She focuses on the flickering of candles lining the horseshoe bar,  as guests shuffle in for cocktails, head out to dinner, and the theater, to the traffic lining the streets. A gray-haired man walks into the lounge and slides onto the barstool next to her. “Hi, Chip,” the bartender says, placing a black napkin down in front of him.

“Wet out there, Ry,” Chip says. The bartender nods as he pulls an Italian red from the wine rack and slices the foil across the top. Sophie considers Chip’s pinstriped suit, his solid black tie, his overgrown and under shaped eyebrows.

He turns to her. “How are you this evening, young lady?”

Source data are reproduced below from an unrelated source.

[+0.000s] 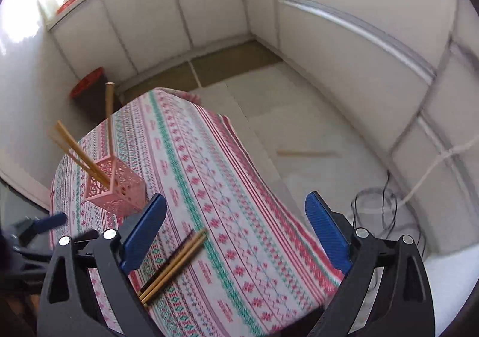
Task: Organize utensils
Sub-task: 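Grasp a wooden chopstick from the pile on the cloth with the left tool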
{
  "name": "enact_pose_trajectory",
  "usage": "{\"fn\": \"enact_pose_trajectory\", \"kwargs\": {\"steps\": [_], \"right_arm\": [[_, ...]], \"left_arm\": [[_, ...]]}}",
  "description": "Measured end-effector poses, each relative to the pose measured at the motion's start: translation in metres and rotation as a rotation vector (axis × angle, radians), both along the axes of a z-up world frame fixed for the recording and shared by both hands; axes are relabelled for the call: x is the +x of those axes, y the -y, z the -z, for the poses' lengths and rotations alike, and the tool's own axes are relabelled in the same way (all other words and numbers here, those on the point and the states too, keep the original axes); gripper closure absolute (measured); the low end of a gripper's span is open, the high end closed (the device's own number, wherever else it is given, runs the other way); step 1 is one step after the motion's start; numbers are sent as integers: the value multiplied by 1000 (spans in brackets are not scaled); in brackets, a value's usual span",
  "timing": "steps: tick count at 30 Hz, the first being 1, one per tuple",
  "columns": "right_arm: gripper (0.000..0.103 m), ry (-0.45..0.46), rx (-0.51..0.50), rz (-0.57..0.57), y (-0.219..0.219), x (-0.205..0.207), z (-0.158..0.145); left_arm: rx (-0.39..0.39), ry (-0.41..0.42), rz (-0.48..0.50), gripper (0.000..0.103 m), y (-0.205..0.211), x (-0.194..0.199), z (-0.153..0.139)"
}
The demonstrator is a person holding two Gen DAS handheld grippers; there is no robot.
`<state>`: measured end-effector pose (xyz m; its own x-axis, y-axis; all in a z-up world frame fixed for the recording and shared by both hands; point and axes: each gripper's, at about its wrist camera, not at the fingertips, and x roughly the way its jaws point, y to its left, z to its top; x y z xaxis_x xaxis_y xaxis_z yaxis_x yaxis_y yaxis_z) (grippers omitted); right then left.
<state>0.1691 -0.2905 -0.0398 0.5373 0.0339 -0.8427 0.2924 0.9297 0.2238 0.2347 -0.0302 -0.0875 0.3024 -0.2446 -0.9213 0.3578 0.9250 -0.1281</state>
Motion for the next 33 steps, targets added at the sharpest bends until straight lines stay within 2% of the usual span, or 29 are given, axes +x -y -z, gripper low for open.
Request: {"fn": "enact_pose_trajectory", "kwargs": {"steps": [5, 10, 12, 14, 17, 22, 25, 33], "right_arm": [[12, -92, 162, 67, 31, -3, 25], [12, -135, 223, 70, 33, -3, 36], [12, -153, 250, 63, 34, -2, 40], [12, -169, 270, 63, 34, -1, 44], [12, -181, 283, 63, 34, -1, 48], [12, -190, 288, 56, 34, 0, 51], [12, -196, 288, 54, 35, 1, 53], [12, -217, 298, 59, 35, 2, 58]], "left_arm": [[23, -112, 28, 7, 28, 11, 41], [77, -178, 27, 8, 48, 19, 77], [94, -195, 26, 15, 53, 26, 83], [104, -217, 30, 29, 57, 31, 93], [139, -217, 36, 41, 63, 34, 101], [165, -205, 49, 51, 69, 39, 107], [192, -190, 57, 61, 74, 40, 111], [230, -188, 97, 69, 81, 39, 128]]}}
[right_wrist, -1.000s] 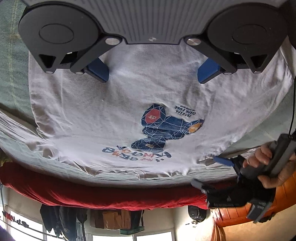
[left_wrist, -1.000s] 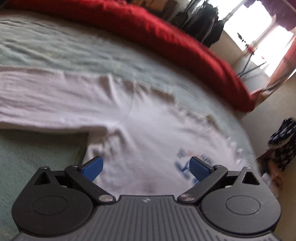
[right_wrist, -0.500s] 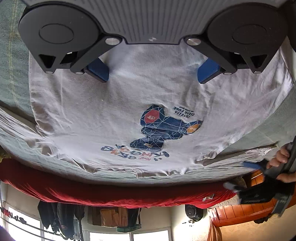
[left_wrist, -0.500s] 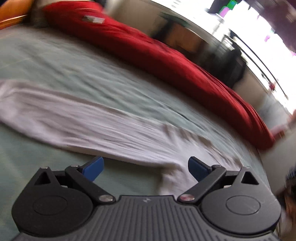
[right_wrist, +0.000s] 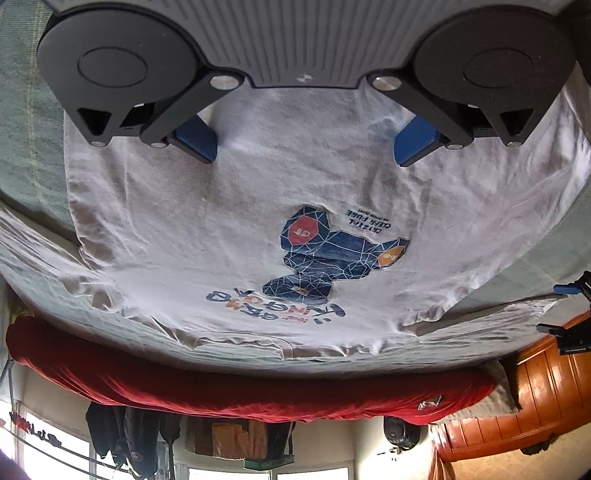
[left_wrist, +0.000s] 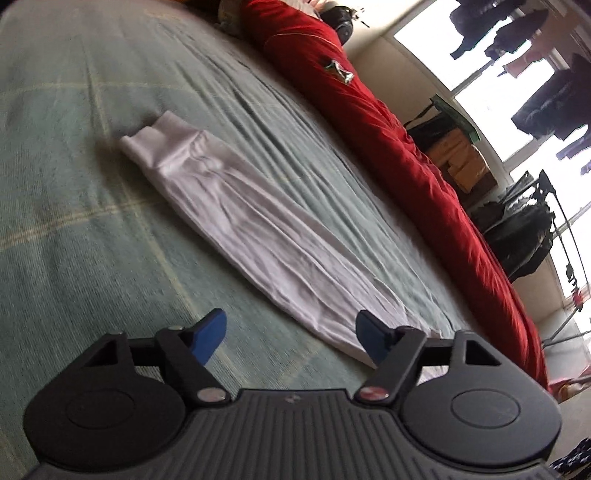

“Just fine, thanks.” She isn’t in the mood for small talk. She reaches into her purse for her phone, scrolls through snapshots of the paintings she’s working on. A hummingbird perched on a branch. Her favorite version of the Wuthering Heights cover: a leaning willow, acres and acres of land, hills upon hills in the distance. Orange calla lilies, the kind her grandmother used to keep in a vase on the table in the breakfast nook, in between two identical white candles.

Chip shifts his eyes away and takes a sip of wine. She orders a fruit and cheese plate, since it’s free, though she really just wants the booze. She likes the dim lighting of the bar, the bamboo lampshades overhead, the sparseness of the high-top tables scattered across the room. She feels far away, like a woman shrinking into a landscape of the universe, surrounded by messes of people but untouched by their troubles, by their lives she knows nothing about.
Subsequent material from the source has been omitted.